Le moyen le plus simple de compter les macros est d'utiliser une application de suivi des macros telle que Prospre, MyFitnessPal, ou LifeSum. Chacune de ces applications vous permettra d'entrer facilement les aliments que vous mangez et elles garderont une trace de vos informations nutritionnelles quotidiennes pour vous. Le choix de l'application dépend de vous, et vous devriez toutes les essayer et utiliser celle que vous trouvez la meilleure.
Pour tirer le meilleur parti des applications de suivi des macros, vous devrez être précis avec les aliments que vous entrez dans votre journal. Tout d'abord, vous devez que les quantités soient précises, et le meilleur moyen de le faire pour des articles tels que la viande est d'utiliser une balance de cuisine. Elles sont faciles à utiliser et peuvent être achetées à un prix raisonnable. Cela vous aidera également beaucoup si vous aimez la pâtisserie, car vous pouvez commencer à suivre des recettes par poids. Un deuxième point important pour garder votre journal alimentaire précis est de tout enregistrer. Non, vous ne pouvez pas sauter l'entrée du snack de fin de soirée que vous avez eu, ou des biscuits que vous avez mangés lors d'une conférence professionnelle - du moins, pas si vous voulez que votre journal soit un véritable compte rendu de votre nutrition quotidienne.
Alors, maintenant que vous avez vos objectifs de macros, et que vous savez comment les suivre, comment vous assurez-vous de les atteindre réellement ? La planification des repas et la préparation des repas sont les moyens les plus fiables de le faire. Au lieu d'être réactif, et d'essayer de trouver des aliments pour atteindre vos macros à la fin de la journée, il est beaucoup plus facile d'être proactif et de planifier des repas à l'avance que vous savez atteindre vos objectifs. Faire des plans de repas qui correspondent à vos macros peut être un défi, et c'est là que l'application Prospre brille vraiment, car elle créera un plan de repas pour vos macros spécifiques, ainsi qu'une liste de courses pour la semaine, et un tracker de macros. Lorsque nous avons créé Prospre, le débutant en suivi des macros comme vous est exactement celui que nous avions en tête lors de la conception de l'application.

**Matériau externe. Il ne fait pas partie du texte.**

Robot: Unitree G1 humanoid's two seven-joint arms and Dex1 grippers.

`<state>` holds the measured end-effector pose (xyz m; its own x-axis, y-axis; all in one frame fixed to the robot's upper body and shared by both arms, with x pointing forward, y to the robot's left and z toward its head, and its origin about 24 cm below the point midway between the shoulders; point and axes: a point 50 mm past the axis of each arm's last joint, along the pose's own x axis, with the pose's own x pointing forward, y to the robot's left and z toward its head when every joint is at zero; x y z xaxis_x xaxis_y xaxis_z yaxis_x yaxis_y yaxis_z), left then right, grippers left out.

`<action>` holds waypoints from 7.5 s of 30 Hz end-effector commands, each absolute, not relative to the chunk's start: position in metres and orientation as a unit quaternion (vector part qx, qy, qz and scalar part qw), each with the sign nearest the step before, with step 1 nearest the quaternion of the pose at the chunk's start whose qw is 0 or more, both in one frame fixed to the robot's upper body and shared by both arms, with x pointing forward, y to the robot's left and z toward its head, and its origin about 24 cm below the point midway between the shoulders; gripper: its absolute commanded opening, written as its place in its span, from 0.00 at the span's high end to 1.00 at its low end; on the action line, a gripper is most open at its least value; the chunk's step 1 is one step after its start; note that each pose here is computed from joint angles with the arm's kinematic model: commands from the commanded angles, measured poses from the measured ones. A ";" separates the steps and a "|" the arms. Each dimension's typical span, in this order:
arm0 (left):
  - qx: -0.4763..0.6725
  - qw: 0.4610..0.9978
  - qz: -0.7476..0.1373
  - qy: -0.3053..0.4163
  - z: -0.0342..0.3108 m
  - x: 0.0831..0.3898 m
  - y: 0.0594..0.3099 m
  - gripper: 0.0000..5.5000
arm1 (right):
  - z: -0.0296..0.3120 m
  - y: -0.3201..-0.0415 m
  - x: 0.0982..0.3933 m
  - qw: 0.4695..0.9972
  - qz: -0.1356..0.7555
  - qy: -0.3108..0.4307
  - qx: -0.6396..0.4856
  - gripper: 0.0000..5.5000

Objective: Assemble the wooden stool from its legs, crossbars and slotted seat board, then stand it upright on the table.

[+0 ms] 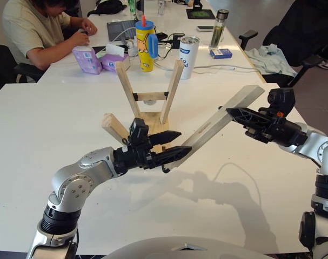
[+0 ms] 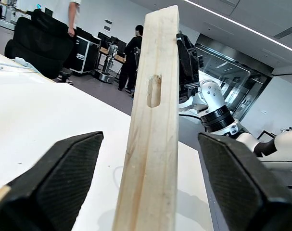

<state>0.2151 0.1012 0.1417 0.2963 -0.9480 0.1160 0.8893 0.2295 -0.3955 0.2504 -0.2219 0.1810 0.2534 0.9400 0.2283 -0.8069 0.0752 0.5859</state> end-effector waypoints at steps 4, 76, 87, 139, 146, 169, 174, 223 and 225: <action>-0.080 0.800 -0.571 0.167 0.093 0.189 0.106 0.32 | 0.180 -0.235 0.272 0.813 0.535 0.063 0.221 0.62; 0.154 0.773 -0.547 0.283 0.005 0.201 0.127 0.32 | 0.141 -0.149 0.295 0.719 0.678 0.095 -0.123 0.62; 0.149 0.775 -0.545 0.281 0.005 0.202 0.122 0.32 | 0.140 -0.129 0.279 0.682 0.707 0.103 -0.156 0.63; 0.469 0.846 -0.179 -0.177 0.153 0.272 0.137 0.32 | 0.138 -0.104 0.308 0.746 0.620 0.199 -0.139 0.63; 0.290 0.915 -0.052 -0.275 0.201 0.260 0.168 0.32 | 0.167 -0.103 0.309 0.758 0.636 0.052 -0.131 0.63; 0.010 0.932 -0.358 0.060 0.051 0.218 0.148 0.32 | 0.273 -0.139 0.313 0.811 0.523 -0.213 0.150 0.45; 0.032 0.934 -0.340 0.101 0.032 0.224 0.151 0.32 | 0.320 -0.137 0.304 0.783 0.511 -0.296 0.197 0.45; 0.125 0.988 0.057 0.064 0.077 0.236 0.236 0.32 | 0.105 -0.114 0.294 0.974 0.214 0.074 0.024 0.45; 0.148 0.982 0.070 0.089 0.071 0.233 0.257 0.32 | 0.106 -0.125 0.304 0.977 0.200 0.074 0.015 0.45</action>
<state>0.2382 0.2289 0.0788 0.9898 0.1045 -0.0972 -0.0801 0.9703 0.2285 0.2898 -0.1109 0.0988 0.8901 0.4288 -0.1543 -0.4175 0.9030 0.1009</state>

I'm a strength-sport enthusiast with a passion for nutrition. I'm also one of the co-founders of Prospre. I started weight training at 13 and from my time competing in bodybuilding, powerlifting, and weightlifting, I've developed a few different perspectives on fitness and nutrition. I like to write about cool things I have learned about nutrition, and easy things you can do to improve your eating habits.